EXERCISE
Search the data for the word "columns" and copy out every line that has it.

━━━ ENTRIES PROVIDED

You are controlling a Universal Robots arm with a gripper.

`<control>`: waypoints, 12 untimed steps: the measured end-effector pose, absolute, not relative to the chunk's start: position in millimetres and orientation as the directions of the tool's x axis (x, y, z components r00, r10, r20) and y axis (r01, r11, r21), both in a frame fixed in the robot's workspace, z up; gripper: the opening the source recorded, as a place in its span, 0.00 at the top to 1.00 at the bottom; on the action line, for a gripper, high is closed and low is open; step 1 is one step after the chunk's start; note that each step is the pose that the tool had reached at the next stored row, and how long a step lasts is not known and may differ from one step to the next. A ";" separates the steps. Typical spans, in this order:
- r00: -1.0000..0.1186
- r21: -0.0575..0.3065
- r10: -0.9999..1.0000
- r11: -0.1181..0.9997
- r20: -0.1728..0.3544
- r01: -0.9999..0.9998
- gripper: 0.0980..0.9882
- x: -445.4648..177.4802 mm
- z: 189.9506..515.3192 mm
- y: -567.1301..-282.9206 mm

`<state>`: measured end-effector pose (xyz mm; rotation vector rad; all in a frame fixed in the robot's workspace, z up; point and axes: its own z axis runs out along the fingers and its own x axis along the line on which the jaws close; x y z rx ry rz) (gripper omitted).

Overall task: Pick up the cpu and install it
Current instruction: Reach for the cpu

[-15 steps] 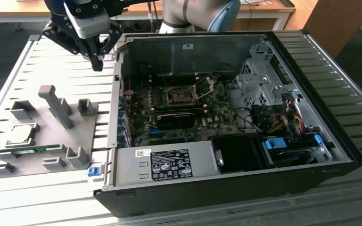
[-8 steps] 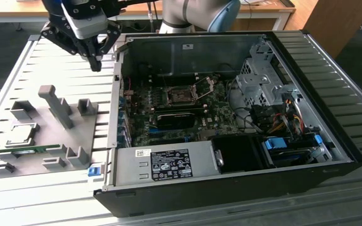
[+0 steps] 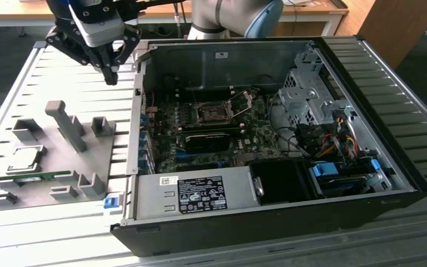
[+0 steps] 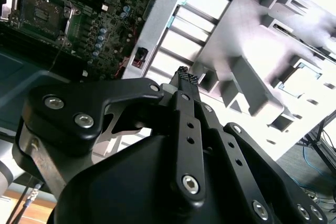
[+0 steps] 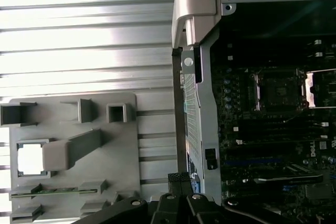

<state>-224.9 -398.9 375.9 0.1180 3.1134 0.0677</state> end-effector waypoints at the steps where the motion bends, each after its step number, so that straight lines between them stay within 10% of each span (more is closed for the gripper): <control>1: -0.997 0.044 0.076 0.996 -0.023 0.075 0.99 -225.3 375.9 -398.9; 12: -0.997 0.044 0.076 0.996 -0.023 0.075 0.99 -230.0 374.9 -398.9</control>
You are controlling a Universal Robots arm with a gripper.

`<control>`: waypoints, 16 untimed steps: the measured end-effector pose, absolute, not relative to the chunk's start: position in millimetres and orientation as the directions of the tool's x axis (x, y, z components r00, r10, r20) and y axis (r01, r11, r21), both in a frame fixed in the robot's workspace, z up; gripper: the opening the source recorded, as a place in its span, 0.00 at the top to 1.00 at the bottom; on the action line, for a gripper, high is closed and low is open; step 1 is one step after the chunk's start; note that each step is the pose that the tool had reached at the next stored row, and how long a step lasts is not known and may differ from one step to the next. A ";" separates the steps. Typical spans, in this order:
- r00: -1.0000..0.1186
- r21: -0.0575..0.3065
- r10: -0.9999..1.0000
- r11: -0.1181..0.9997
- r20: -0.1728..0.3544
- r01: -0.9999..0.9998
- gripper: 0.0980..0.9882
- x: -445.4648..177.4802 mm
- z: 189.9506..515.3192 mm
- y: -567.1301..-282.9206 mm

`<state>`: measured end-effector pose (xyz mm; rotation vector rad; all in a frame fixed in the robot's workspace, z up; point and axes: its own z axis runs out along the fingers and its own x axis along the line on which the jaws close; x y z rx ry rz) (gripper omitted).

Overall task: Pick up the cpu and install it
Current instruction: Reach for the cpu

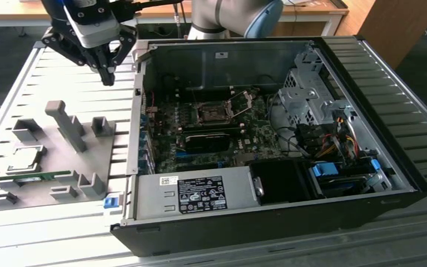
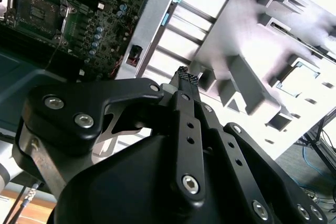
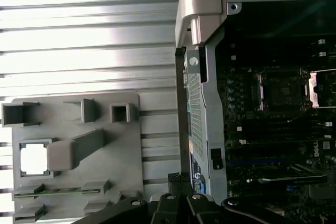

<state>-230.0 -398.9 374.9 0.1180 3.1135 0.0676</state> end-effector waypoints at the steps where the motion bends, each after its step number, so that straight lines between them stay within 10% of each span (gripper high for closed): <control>1: -0.997 0.044 0.076 0.996 -0.023 0.075 0.99 -230.5 374.8 -398.9; 16: -0.997 0.044 0.076 0.996 -0.023 0.075 0.99 -237.7 373.5 -399.0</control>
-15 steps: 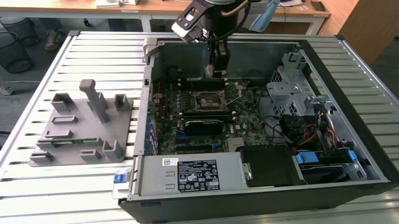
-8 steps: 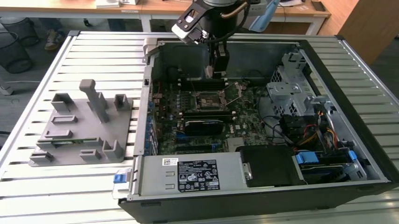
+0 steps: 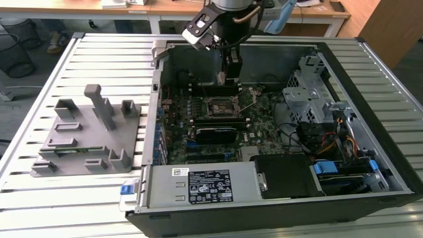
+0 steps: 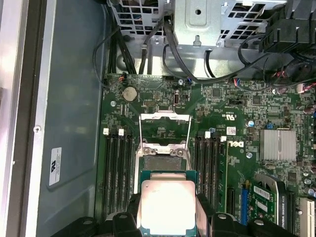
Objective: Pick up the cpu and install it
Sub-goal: 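Place the cpu into insertion slot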
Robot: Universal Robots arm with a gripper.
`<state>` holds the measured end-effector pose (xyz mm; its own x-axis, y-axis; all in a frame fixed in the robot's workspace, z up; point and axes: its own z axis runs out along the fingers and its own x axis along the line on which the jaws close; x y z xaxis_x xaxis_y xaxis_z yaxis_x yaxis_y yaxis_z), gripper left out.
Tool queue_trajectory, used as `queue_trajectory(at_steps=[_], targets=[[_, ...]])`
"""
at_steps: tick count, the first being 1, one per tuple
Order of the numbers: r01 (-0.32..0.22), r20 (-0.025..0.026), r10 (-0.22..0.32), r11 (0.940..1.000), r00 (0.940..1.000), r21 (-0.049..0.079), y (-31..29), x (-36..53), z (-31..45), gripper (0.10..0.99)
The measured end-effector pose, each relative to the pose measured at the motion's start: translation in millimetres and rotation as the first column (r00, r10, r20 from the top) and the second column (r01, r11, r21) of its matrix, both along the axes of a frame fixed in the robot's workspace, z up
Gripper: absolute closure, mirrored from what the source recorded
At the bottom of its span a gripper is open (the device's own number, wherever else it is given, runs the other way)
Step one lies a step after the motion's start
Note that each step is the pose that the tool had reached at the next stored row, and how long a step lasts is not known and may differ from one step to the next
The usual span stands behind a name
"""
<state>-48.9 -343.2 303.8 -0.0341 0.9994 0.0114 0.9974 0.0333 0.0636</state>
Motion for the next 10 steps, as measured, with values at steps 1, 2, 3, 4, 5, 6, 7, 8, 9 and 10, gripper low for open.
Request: queue_trajectory(at_steps=[1,2,3,4,5,6,7,8,9,10], targets=[[0.000,0.0000,0.000,1.0000,1.0000,0.000,0.1,0.0,-1.2,0.561],[0.000,0.0001,0.000,1.0000,1.0000,0.000,0.3,0.0,-2.5,0.561],[0.000,0.0001,0.000,1.0000,1.0000,0.000,0.5,0.0,-3.7,0.561],[0.000,0.0000,0.000,1.0000,1.0000,0.000,0.6,0.0,-4.7,0.561],[0.000,0.0000,0.000,1.0000,1.0000,0.000,0.8,0.0,-5.7,0.561],[0.000,0.0000,0.000,1.0000,1.0000,0.000,0.9,0.0,-6.6,0.561],[0.000,0.0000,0.000,1.0000,1.0000,0.000,1.0,0.0,-7.4,0.561],[0.000,0.0000,0.000,1.0000,1.0000,0.000,1.2,0.0,-8.2,0.561],[0.000,0.0000,0.000,1.0000,1.0000,0.000,1.3,0.0,-8.9,0.561],[0.000,0.0000,0.000,1.0000,1.0000,0.000,1.5,0.0,-9.6,0.561]])
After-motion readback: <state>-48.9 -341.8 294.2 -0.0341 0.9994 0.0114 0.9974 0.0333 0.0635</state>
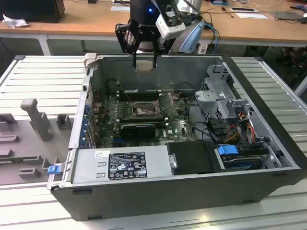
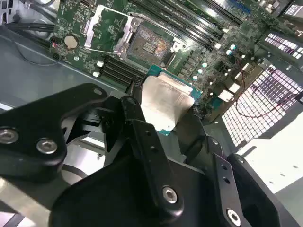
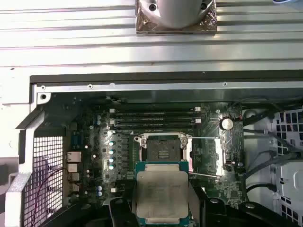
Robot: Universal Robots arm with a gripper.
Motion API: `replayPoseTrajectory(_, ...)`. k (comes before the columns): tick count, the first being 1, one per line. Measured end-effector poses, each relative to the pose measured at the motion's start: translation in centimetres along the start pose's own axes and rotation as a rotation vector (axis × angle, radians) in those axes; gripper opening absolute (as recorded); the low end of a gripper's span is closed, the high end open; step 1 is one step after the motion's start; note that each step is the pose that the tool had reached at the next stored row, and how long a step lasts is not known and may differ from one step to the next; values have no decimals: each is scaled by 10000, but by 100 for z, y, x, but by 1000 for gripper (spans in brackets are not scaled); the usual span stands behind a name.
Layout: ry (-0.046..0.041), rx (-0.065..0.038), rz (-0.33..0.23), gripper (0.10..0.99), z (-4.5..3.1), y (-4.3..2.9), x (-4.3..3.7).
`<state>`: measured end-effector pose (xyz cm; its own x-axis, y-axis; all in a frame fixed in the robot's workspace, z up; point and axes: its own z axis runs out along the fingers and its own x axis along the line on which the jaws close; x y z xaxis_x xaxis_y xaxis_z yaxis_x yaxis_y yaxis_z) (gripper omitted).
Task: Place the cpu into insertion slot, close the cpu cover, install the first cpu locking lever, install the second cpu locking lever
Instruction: 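Place the cpu into insertion slot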
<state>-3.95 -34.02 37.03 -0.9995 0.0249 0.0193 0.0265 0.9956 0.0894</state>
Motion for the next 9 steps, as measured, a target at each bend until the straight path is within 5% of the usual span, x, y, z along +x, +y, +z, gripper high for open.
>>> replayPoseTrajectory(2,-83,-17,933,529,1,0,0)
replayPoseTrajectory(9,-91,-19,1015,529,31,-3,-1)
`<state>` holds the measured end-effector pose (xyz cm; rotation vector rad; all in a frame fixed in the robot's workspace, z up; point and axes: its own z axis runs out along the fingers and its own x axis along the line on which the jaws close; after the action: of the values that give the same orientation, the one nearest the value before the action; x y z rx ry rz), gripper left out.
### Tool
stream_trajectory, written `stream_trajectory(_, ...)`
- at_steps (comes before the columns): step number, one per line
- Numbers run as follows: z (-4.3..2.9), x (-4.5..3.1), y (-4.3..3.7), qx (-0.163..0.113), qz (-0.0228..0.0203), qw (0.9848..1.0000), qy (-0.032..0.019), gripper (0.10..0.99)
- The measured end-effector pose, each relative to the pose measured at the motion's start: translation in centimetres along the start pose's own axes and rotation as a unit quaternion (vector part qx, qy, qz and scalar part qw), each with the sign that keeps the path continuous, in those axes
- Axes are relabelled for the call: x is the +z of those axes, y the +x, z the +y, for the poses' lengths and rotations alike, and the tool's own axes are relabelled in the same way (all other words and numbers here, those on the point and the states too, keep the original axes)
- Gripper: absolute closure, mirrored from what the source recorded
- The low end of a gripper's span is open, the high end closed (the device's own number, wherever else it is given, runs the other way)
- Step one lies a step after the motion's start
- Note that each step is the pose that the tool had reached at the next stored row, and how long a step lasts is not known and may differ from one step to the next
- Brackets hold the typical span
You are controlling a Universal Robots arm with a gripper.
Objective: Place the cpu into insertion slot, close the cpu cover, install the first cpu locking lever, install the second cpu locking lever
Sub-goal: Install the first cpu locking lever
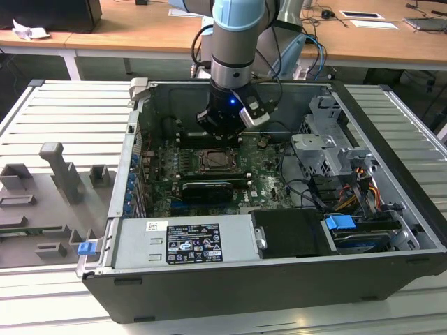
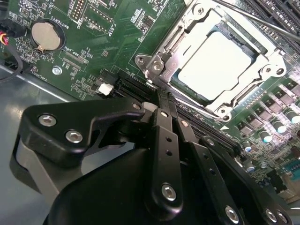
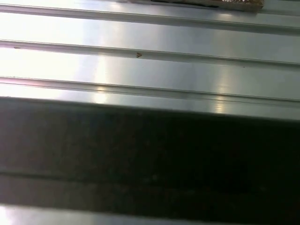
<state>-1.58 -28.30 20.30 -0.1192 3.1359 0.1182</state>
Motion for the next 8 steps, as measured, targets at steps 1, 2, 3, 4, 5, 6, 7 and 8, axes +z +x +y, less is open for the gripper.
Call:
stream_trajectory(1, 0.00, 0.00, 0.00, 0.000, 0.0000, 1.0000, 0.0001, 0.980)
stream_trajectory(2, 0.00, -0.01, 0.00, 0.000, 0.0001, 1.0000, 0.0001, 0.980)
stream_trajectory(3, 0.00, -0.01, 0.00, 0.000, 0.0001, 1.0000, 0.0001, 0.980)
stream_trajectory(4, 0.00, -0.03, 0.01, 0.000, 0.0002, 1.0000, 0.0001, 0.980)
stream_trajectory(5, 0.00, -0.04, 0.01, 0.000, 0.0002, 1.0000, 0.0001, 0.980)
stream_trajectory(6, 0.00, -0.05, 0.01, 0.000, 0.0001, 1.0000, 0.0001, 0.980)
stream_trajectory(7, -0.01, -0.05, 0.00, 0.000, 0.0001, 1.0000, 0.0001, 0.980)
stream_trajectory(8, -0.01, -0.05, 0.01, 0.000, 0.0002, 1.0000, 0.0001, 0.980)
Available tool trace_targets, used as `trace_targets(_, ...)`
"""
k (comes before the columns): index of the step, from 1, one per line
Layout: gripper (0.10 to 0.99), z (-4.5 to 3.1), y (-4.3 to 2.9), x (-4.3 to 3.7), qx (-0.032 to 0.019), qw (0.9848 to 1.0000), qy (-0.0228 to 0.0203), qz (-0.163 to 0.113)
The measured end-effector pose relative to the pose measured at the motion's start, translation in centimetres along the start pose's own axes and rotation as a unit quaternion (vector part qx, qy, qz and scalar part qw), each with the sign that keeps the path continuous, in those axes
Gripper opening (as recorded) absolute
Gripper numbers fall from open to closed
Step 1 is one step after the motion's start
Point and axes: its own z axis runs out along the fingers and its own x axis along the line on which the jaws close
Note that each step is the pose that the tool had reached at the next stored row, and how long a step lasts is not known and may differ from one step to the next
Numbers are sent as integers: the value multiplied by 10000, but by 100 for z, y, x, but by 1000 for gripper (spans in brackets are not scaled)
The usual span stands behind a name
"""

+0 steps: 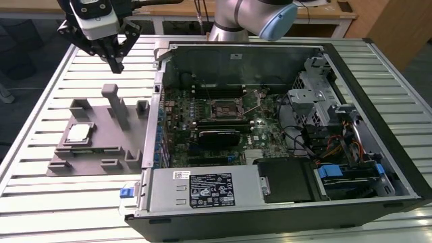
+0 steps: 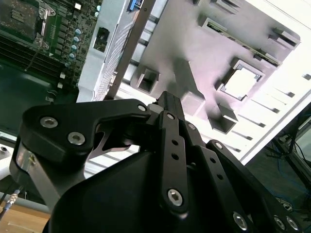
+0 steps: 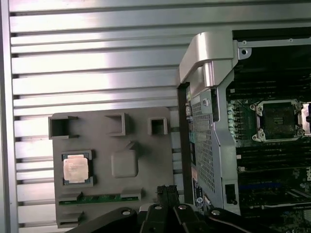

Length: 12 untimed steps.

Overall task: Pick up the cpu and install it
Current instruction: 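Reach for the cpu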

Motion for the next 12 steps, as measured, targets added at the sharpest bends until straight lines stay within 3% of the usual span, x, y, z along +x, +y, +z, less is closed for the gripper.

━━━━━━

ANSWER
Motion API: `replayPoseTrajectory(_, ...)`. k (comes before the columns): tick count, the first being 1, one per line. Measured end-effector poses, each relative to the pose measured at the motion's start: translation in centimetres along the start pose's own axes and rotation as a rotation vector (axis × angle, radians) in those axes; gripper opening absolute (as recorded); the low end of a gripper's span is closed, the high end open; step 1 is one step after the motion's start; note that each step is the pose that the tool had reached at the next stored row, and how long a step lasts is not known and may differ from one step to the next; values have no decimals: each is scaled by 10000, but by 100 for z, y, x, but by 1000 for gripper (spans in brackets are not scaled); the usual span stands behind a name.
- at_steps (comes before the columns): step number, one per line
k (comes before the columns): index of the step, from 1, one per line

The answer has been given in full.